**Task instructions**:
In the material below, find each line that contains the word "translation" and copy it.

**Provided data**:

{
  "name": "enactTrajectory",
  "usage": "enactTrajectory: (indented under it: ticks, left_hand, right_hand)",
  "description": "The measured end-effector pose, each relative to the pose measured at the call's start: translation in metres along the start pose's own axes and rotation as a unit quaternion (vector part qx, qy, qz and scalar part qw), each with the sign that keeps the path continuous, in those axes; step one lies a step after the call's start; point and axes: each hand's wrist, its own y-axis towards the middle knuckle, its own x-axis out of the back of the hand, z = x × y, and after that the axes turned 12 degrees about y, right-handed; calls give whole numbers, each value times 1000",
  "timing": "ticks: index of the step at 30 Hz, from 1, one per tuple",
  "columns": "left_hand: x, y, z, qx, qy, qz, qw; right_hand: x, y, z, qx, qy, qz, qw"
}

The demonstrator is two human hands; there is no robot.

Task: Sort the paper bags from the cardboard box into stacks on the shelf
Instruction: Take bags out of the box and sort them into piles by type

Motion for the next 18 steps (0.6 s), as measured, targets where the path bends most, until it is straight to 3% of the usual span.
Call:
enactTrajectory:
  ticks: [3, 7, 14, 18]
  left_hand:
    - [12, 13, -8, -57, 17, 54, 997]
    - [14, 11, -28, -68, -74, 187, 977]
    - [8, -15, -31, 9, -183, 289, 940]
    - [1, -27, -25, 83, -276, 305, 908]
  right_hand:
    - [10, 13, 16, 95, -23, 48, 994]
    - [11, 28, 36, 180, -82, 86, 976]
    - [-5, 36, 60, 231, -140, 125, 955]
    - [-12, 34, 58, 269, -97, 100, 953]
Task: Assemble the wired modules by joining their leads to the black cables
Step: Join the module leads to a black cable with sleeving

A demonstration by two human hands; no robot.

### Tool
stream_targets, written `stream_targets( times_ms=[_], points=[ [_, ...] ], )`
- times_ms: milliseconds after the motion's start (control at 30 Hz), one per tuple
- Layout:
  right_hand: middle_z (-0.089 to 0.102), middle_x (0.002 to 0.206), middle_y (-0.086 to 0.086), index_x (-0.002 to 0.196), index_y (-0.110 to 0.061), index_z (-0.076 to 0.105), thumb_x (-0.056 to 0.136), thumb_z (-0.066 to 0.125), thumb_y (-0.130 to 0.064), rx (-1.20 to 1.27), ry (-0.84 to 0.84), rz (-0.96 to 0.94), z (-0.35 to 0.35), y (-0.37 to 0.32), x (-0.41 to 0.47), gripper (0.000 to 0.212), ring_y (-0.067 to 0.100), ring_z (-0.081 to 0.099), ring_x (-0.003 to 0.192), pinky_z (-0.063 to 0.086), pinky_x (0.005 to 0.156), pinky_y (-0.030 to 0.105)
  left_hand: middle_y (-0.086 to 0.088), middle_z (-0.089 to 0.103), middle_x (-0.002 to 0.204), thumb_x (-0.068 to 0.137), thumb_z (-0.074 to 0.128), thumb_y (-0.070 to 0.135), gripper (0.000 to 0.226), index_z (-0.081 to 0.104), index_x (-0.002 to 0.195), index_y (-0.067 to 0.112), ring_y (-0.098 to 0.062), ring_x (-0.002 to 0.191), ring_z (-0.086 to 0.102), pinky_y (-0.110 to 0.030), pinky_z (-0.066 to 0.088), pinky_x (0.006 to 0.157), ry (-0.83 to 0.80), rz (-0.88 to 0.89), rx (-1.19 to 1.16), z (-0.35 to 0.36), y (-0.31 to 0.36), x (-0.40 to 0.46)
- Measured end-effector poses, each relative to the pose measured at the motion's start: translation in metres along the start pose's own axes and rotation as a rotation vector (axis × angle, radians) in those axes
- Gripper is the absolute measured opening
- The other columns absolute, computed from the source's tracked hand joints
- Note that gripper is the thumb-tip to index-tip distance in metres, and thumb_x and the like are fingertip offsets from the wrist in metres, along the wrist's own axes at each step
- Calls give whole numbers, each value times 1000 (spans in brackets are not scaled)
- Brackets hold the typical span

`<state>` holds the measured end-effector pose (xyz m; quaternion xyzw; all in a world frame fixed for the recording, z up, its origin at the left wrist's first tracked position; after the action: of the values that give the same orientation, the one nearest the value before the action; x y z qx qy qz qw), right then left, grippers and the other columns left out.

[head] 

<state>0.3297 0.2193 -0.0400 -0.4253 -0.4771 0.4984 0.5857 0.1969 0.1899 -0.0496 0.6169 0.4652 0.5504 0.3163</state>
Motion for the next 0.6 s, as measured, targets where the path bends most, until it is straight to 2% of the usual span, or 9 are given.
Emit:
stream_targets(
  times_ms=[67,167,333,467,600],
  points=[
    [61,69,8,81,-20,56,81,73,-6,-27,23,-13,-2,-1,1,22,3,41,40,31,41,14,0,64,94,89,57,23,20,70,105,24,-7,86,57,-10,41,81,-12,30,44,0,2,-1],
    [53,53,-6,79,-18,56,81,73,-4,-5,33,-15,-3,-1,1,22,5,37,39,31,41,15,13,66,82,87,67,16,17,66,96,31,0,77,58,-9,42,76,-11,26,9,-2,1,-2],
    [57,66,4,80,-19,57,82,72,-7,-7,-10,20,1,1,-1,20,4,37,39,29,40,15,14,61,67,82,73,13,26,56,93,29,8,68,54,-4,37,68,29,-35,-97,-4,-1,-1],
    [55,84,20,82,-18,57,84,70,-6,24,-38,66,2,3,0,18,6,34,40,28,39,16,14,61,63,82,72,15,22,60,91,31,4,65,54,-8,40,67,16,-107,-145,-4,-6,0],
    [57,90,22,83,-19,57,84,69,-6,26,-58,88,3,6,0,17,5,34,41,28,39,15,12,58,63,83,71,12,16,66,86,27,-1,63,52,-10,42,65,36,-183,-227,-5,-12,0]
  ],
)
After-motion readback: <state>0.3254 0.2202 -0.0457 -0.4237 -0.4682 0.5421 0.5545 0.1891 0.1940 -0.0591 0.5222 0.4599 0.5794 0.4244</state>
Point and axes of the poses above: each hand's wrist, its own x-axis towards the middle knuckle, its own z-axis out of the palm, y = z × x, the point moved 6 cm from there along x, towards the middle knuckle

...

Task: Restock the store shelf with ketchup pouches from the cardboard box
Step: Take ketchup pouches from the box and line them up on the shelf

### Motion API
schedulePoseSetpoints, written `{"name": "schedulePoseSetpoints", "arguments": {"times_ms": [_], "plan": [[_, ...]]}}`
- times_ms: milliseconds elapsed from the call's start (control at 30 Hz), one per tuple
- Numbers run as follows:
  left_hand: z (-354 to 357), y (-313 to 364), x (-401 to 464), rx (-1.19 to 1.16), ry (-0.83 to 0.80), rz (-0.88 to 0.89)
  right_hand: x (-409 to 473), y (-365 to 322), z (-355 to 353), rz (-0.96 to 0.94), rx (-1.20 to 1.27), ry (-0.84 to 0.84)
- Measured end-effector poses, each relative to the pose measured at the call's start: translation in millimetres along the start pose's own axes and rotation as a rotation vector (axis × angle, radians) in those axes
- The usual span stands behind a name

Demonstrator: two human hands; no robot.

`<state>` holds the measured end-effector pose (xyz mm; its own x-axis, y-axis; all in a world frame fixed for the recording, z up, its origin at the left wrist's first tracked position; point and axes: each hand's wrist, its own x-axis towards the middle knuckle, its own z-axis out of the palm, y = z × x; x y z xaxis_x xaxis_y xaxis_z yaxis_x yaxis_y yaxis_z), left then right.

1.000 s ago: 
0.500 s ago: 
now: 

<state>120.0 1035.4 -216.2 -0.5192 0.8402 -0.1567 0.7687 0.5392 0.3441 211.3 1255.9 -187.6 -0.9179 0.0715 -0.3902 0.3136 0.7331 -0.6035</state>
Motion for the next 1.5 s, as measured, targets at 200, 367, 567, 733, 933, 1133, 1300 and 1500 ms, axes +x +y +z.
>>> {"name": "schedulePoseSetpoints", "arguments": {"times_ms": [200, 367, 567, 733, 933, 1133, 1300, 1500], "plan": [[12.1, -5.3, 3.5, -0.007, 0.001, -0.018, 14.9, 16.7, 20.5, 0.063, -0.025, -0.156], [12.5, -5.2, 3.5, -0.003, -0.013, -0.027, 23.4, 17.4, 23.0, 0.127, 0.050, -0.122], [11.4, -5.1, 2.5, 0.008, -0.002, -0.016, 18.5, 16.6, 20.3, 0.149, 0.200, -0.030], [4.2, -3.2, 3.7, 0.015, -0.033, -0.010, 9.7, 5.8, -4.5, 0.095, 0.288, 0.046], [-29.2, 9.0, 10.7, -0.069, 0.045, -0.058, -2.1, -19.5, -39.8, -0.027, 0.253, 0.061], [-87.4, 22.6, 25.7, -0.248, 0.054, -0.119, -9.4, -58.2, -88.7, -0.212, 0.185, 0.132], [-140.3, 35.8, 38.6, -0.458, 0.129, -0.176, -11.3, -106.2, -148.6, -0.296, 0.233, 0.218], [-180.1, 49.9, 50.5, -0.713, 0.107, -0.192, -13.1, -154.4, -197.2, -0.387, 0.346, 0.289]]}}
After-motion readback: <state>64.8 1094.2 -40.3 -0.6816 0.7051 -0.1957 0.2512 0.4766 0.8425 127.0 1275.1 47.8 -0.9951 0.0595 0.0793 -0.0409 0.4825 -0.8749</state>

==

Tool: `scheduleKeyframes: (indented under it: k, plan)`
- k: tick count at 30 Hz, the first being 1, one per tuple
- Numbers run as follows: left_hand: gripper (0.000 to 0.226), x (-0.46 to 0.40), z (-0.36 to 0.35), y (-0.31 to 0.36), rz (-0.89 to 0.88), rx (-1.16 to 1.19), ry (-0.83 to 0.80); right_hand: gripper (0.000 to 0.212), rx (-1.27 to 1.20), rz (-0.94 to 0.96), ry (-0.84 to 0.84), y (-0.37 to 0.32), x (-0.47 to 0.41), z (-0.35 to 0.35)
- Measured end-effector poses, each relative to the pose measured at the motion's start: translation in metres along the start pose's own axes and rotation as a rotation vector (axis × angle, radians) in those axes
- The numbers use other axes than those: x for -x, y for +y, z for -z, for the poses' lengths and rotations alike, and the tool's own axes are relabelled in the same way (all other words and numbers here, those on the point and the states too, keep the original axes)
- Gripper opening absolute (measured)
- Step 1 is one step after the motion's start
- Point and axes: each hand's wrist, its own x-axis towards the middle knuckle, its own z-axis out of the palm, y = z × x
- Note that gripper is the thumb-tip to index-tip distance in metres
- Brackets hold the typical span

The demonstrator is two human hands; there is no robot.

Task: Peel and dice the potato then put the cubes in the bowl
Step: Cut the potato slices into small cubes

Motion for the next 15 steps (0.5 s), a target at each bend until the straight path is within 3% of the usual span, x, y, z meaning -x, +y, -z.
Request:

**Answer for this exercise**:
  "description": "The measured end-effector pose, each relative to the pose measured at the call's start: translation in metres along the start pose's own axes and rotation as a unit quaternion (vector part qx, qy, qz and scalar part qw), each with the sign that keeps the path continuous, in those axes; step one lies a step after the call's start; point and axes: each hand's wrist, its own y-axis towards the middle knuckle, its own x-axis out of the back of the hand, z = x × y, and after that the axes turned 12 degrees about y, right-handed; calls give whole numbers, each value times 1000",
- Measured end-effector poses, each relative to the pose measured at the motion's start: translation in metres along the start pose's own axes and rotation as a rotation vector (axis × angle, radians) in those axes
- Measured end-effector poses, each relative to the pose measured at the call's start: translation in millimetres along the start pose's own axes and rotation as a rotation vector (axis × angle, radians) in those axes
- Measured end-effector poses, each relative to the pose measured at the motion's start: translation in metres along the start pose's own axes and rotation as a rotation vector (axis × angle, radians) in those axes

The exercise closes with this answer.